Like the leaders of the Conservative Resurgence (CR), those leading the push for a GCR are populists, not prophets. Prophets proclaim a message that is counter-cultural (in this instance the culture of SB churches). Prophets call the people to change, to repent, to pursue a different path. Prophets are called by God to reprove and to correct the people. Populists, on the other hand, proclaim a message that the people have already embraced. Generally, we can think of populists as those who rage against the machine (in this case, the bureaucracy of the SBC). Leaders of the CR claimed that the churches of the convention were conservative, but the agencies of the convention were not; the agencies needed to change, not the churches. It was argued that the collective voice of the conservative churches, which represented the majority of SB churches, were being sidelined and ignored. These populist leaders were part of a grassroots movement to impress the will of the churches on their agencies.

GCR leaders should be seen in much the same way. They contend that God is already moving among Southern Baptists in a way that has motivated them to a deep and abiding concern for the Great Commission. This spiritual awakening has prompted SBs to reassess their own individual lives, their church ministries, and the priorities of the agencies they support through the CP. Their assessment led them to personal repentance and corporate repentance. They have reordered how they “do church,” to be more single-mindedly focused on the Gospel of Jesus Christ and the proclamation of repentance and the forgiveness of sin to the nations (Luke 24:46-49). Rather than massive, expensive building programs creating huge edifices, they have redirected their funds to missions both in their own cities and around the world.

But they have also looked and found, in their opinion, their association of churches to be lacking as well. After being awakened to the Gospel, they have changed their personal priorities and have led their churches to change their priorities as well, to focus more directly and solely on the Gospel. To continue to give funds through a mechanism that operates contrary to their Great Commission priorities would be hypocritical. The facts are obvious, an obnoxious percentage of a church’s CP dollars remain in the southeastern part of the United States, where 2/3s of SB already live on mission. “Why do we need to keep so much here?” they wonder.

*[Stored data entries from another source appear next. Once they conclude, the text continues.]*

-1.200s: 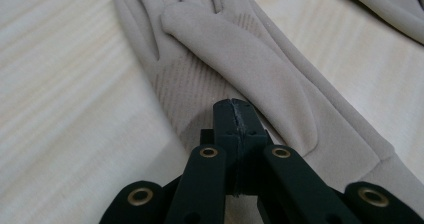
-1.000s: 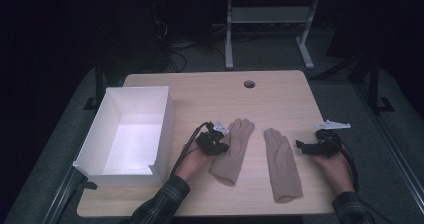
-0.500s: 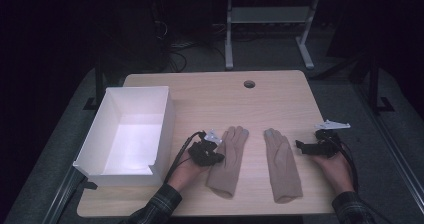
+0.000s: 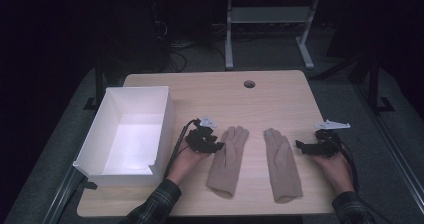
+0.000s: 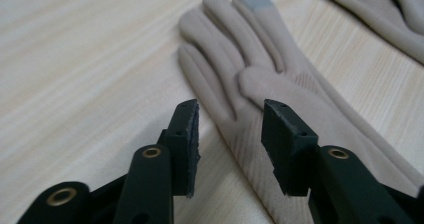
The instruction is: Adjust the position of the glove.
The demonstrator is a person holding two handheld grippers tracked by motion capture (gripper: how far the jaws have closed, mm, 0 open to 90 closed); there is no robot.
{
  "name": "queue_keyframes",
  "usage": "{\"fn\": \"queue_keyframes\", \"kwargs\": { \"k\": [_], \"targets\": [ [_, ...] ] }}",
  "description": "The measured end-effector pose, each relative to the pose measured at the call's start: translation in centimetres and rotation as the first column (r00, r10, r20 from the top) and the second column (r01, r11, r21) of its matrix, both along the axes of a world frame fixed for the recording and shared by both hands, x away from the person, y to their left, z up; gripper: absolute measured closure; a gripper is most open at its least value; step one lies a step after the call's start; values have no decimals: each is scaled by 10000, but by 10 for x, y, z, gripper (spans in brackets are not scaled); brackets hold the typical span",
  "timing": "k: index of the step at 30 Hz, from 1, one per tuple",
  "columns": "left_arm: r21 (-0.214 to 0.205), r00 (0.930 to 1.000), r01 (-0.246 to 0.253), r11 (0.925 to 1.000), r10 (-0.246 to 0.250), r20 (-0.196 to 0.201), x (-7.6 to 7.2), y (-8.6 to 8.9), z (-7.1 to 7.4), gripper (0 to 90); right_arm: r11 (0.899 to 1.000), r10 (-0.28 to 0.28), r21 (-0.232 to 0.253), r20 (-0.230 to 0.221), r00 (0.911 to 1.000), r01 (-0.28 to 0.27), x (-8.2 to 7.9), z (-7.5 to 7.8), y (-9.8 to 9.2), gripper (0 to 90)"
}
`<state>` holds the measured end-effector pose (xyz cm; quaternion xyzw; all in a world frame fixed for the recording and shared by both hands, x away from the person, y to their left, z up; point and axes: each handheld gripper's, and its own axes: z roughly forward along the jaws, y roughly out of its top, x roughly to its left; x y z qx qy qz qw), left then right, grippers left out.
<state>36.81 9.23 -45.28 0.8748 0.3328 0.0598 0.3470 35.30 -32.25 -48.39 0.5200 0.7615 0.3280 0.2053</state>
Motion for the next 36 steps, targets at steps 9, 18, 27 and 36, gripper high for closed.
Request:
{"fn": "queue_keyframes", "kwargs": {
  "k": [9,18,27,36],
  "targets": [
    [329,9996,180,9993,-188,229,-4,-4,-9,625,10000,38,4,0,10000,-38,0,0,0,87],
    [91,9987,516,9986,-516,0,-5,-6,-10,834,9961,781,397,144,9968,-786,-12,10,-2,584],
    [166,9981,610,9980,-612,67,-5,-6,-10,836,9561,2915,420,-357,9559,-2900,-50,24,15,900],
    [127,9983,582,9982,-583,39,-5,-6,-10,836,9422,3345,550,-961,9375,-3305,-52,19,24,900]
  ]
}}
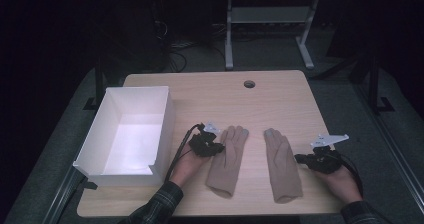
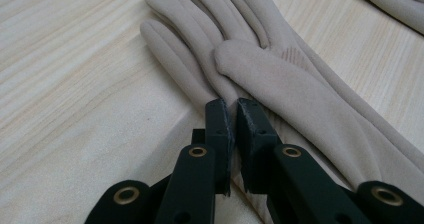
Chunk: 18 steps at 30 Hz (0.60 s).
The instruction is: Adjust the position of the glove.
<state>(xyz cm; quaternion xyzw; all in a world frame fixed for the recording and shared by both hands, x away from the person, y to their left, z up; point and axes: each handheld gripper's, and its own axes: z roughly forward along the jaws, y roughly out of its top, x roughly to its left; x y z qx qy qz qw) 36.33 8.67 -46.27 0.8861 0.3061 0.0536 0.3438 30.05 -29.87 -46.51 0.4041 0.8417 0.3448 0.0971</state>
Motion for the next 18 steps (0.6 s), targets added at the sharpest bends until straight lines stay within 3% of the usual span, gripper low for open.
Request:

GCR-type SBs see little need for yet another conference on how to grow your church through Sunday School (or Bible study formerly known as SS). Why are CP dollars, they wonder, supporting local staff who consult with churches when networking is a much more relational, natural, and, it is argued, effective way to brainstorm, inform, and transform. If these SBs are already building organic networks with other SB churches that help them do the work of the Gospel better, then why give sacrificially to programs and initiatives that have outgrown their usefulness. Becoming Gospel-driven in their churches has led them to be Gospel-driven in their cooperation.

A movement is afoot among the churches of the convention. Christians have become consumed by the Gospel and are therefore consumed with the Mission of the Gospel to the nations. They will no longer support denominational efforts that do not reflect that priority, just as conservative SBs refused to continue to support a denominational bureaucracy that was inconsistent with their view of the Bible.

The GCR is a response to the demands of Great Commission Southern Baptists whose hearts have been awakened to the Gospel, in precisely the same way that the CR was a response to the demands of conservative Southern Baptists whose hearts had been awakened to the inerrancy of Scripture. The GCR is the outcome that those in the CR prayed for. Return to the Bible, they claimed, and Great Commission ministry would follow. Their predictions have come to pass and their prayers have been answered. And now, just as the structure of the convention required transformation because the churches of the convention were already conservative, so too does the convention now require change because the churches have already become spiritually awakened. The spiritual transformation has already occurred, and the structural transformation must now follow.